◆ Try it
Among the records below, count the lines where "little" occurs, and report that total alone.

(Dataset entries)
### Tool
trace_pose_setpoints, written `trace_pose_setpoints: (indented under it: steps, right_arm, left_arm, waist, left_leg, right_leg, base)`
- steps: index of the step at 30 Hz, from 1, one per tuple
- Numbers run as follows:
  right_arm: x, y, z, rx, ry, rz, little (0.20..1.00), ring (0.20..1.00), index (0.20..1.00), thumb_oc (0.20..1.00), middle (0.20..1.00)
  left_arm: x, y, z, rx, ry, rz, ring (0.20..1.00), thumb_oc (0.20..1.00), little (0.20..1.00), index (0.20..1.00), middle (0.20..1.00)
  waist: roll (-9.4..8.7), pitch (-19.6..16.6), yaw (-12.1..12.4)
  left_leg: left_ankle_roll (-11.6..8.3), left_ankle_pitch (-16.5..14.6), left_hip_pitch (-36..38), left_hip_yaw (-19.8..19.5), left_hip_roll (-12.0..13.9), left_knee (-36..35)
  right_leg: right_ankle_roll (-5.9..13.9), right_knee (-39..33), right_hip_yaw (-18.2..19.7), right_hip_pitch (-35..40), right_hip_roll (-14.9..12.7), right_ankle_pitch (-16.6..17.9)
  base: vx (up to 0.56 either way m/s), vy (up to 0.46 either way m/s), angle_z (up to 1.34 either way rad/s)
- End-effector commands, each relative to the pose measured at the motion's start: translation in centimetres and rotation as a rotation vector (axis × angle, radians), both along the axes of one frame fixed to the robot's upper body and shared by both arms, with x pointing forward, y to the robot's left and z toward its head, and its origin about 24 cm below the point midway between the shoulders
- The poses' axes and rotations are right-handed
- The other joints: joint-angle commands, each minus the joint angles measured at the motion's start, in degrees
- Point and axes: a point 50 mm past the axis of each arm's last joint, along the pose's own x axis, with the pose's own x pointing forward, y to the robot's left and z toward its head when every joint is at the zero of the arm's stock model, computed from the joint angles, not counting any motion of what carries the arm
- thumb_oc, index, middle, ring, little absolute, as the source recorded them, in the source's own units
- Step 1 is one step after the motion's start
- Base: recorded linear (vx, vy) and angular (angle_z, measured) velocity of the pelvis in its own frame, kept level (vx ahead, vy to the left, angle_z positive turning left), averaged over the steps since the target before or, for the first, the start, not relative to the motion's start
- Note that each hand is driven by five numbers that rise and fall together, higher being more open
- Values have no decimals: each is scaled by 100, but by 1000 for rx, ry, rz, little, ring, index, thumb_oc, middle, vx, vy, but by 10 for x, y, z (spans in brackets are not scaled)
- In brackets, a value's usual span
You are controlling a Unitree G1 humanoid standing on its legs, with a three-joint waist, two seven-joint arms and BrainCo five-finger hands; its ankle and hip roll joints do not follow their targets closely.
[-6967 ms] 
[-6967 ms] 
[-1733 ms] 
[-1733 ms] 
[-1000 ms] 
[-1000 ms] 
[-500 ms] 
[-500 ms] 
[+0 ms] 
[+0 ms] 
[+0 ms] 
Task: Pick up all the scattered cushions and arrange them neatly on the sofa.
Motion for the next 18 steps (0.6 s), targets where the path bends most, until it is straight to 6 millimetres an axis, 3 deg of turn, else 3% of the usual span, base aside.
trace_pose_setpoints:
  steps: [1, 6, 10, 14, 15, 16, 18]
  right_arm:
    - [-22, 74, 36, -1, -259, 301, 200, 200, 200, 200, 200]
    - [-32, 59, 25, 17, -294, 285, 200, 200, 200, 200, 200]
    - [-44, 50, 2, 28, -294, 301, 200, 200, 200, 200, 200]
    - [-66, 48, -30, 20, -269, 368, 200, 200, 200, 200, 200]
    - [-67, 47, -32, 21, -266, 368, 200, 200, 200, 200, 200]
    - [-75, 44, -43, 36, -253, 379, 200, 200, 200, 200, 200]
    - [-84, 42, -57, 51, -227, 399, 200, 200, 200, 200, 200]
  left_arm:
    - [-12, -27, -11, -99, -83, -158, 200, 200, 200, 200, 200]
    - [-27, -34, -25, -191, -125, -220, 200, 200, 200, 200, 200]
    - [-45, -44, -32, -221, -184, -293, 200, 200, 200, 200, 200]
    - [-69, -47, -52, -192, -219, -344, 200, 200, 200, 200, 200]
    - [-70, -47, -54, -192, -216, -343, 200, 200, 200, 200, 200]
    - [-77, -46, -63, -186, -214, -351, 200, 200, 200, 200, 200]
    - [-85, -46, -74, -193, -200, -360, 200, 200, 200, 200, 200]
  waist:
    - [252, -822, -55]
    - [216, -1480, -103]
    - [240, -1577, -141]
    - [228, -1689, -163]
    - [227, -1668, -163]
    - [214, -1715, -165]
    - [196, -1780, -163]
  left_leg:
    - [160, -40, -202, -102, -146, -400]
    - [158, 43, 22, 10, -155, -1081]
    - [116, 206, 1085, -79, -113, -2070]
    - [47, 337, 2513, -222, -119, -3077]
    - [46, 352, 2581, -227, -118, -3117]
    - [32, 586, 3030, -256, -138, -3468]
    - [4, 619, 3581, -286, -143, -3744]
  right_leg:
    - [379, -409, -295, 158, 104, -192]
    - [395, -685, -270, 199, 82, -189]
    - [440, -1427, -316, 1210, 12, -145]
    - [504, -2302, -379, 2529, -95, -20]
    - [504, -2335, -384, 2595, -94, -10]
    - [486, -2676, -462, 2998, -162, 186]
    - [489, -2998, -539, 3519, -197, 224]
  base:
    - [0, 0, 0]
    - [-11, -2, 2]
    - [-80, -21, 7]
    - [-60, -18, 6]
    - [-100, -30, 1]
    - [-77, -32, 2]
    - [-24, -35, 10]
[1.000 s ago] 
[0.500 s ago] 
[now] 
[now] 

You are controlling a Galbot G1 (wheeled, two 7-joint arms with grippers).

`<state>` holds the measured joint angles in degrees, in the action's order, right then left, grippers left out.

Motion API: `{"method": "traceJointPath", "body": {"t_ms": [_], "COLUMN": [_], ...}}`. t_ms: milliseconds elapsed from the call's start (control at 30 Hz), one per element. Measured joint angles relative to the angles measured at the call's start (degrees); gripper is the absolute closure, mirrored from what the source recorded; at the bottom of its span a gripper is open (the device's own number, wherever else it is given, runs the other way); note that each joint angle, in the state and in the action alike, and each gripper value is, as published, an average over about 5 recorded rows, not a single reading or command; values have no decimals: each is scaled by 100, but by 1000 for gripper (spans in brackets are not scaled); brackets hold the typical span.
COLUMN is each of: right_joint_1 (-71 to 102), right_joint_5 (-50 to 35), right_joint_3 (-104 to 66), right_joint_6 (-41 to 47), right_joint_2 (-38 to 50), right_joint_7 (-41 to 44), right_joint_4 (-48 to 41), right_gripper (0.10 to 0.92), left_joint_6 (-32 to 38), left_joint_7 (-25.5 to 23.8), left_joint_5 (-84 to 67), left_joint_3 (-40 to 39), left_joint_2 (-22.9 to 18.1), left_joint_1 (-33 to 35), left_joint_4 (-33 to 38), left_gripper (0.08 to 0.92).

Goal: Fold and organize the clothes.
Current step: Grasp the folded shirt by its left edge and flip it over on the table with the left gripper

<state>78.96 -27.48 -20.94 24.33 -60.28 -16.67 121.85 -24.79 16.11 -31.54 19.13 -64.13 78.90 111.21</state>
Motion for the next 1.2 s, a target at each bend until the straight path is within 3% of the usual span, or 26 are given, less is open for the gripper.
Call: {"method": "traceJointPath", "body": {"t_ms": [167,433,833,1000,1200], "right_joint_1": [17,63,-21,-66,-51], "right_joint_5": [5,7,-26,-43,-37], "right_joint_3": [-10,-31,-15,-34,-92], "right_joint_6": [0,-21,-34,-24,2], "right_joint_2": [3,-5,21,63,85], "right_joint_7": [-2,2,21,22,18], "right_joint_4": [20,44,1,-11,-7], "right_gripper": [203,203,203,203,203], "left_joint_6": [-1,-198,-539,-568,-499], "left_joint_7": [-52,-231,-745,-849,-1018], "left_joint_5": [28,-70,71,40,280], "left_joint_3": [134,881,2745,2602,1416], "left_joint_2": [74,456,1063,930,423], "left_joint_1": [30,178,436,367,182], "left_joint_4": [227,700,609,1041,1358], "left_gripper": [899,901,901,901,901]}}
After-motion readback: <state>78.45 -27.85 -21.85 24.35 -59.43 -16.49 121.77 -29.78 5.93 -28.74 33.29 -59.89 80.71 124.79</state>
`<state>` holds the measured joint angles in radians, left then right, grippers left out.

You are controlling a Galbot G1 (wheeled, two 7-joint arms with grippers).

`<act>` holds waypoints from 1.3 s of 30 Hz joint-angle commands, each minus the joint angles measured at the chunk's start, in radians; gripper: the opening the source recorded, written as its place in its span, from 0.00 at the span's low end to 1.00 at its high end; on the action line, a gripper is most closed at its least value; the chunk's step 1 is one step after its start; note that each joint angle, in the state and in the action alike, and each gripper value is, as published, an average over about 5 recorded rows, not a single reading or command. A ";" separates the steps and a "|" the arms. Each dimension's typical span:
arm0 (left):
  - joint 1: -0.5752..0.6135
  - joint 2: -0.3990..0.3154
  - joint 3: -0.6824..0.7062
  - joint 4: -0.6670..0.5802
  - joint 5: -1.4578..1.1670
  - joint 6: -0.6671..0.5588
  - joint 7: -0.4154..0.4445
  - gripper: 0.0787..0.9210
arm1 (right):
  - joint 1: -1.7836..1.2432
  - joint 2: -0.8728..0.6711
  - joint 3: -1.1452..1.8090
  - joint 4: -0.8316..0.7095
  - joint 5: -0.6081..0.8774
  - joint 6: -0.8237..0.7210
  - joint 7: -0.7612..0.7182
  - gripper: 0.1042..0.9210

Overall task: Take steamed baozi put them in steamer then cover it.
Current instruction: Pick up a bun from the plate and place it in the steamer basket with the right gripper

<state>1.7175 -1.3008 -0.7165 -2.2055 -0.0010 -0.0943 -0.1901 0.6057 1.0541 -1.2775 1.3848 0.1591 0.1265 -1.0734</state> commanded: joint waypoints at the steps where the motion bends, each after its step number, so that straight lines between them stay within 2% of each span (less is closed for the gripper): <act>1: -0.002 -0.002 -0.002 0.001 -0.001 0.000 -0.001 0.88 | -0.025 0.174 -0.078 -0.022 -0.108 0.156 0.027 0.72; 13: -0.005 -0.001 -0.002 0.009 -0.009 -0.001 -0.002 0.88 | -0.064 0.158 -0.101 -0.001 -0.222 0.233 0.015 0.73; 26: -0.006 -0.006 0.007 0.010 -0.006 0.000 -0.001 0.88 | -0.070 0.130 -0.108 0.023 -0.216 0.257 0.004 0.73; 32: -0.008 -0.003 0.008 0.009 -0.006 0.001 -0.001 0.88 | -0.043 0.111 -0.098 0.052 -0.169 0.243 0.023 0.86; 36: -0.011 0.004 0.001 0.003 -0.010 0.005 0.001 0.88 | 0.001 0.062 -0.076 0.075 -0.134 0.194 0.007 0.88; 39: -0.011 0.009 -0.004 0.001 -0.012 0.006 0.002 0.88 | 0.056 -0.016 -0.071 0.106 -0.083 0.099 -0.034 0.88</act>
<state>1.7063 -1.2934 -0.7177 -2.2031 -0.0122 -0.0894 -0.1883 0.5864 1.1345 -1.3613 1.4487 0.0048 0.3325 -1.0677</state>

◆ Output
4